Dany’s commentary on items looming larger in one’s imagination is preempted from becoming a majestic monologue.
It’s also no surprise that this episode was one marked by interruptions. In a long line of drastic “Game of Thrones” actions driven by parental allegiances and missteps, the last one rectified on a grand scale comes from what amounts to a son’s justified anger. The resulting scene, with Drogon angrily reducing the show’s landmark symbol of power to globs of molten steel, is in line with Dany’s long insistence that these beasts were her children. After a lengthy holding cell conversation, Tyrion invokes Jon’s (Kit Harington) adoptive sisters as a reason for stopping Dany before King’s Landing’s fate is visited on the remaining kingdoms.įollowing another “Thrones” tradition - characters meeting an untimely end at the end of a sword right after attaining something long sought after - Jon acts on Tyrion’s advice, delivering one literal and figurative heart-piercing blow to Dany within view of the Iron Throne itself. That one of the show’s main characters would rather die than live in the new political reality he helped create is its strongest case that the world “Game of Thrones” built was not destined to survive. Much as Arya’s (Maisie Williams) fight to stay alive during the fiery siege was a tiny mark in the column of wanting to stay alive, Tyrion’s decision to cast off his duties as Hand of the Queen seems like a tick in the opposite direction. And speaking of veeps, as Daenerys condemns Tyrion to imprisonment and almost certain death, it brings to mind another recent HBO series-capping episode that also featured a woman in power realizing she has no one left to trust.
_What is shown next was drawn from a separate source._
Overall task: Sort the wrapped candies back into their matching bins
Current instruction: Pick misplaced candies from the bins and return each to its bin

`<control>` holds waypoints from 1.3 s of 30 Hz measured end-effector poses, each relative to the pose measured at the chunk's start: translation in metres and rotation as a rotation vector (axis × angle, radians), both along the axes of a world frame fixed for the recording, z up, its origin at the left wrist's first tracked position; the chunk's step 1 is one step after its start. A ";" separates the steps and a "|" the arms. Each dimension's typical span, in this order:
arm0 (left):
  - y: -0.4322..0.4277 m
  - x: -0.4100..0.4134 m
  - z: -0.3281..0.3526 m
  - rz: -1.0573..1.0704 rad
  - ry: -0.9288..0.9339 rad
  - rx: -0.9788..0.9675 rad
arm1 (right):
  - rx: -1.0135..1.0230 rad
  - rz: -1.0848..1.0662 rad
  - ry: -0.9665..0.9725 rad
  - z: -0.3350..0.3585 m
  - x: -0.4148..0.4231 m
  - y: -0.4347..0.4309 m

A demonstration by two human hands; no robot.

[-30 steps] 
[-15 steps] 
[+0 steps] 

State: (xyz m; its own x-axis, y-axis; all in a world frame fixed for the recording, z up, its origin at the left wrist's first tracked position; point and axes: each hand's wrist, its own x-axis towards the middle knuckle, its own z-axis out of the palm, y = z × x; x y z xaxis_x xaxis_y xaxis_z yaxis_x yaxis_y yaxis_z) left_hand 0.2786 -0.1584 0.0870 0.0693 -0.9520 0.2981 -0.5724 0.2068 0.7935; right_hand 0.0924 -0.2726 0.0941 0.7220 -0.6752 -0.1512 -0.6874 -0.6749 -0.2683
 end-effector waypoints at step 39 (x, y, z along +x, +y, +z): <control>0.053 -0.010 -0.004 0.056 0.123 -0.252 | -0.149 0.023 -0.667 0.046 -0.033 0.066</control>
Martin’s framing of the series as an indictment of interventionist policy abroad, it’s surely no coincidence that “ liberators” is the term of choice for Daenerys’ justifications. Looking out over a seemingly endless sea of Unsullied and Dothraki hoards, there’s a hint of a smile as she considers the worlds still left to conquer.
Choosing not to let a city torn asunder be forgotten in favor of lauding the installment of a new ruler, Daenerys (Emilia Clarke) surveys a new world shrouded in the ash left behind by her own fury. The dread that pervaded the last moments of “The Bells” very much seeped its way into the following week, from the opening image of a somber Tyrion (Peter Dinklage) walking through the charred remains of King’s Landing.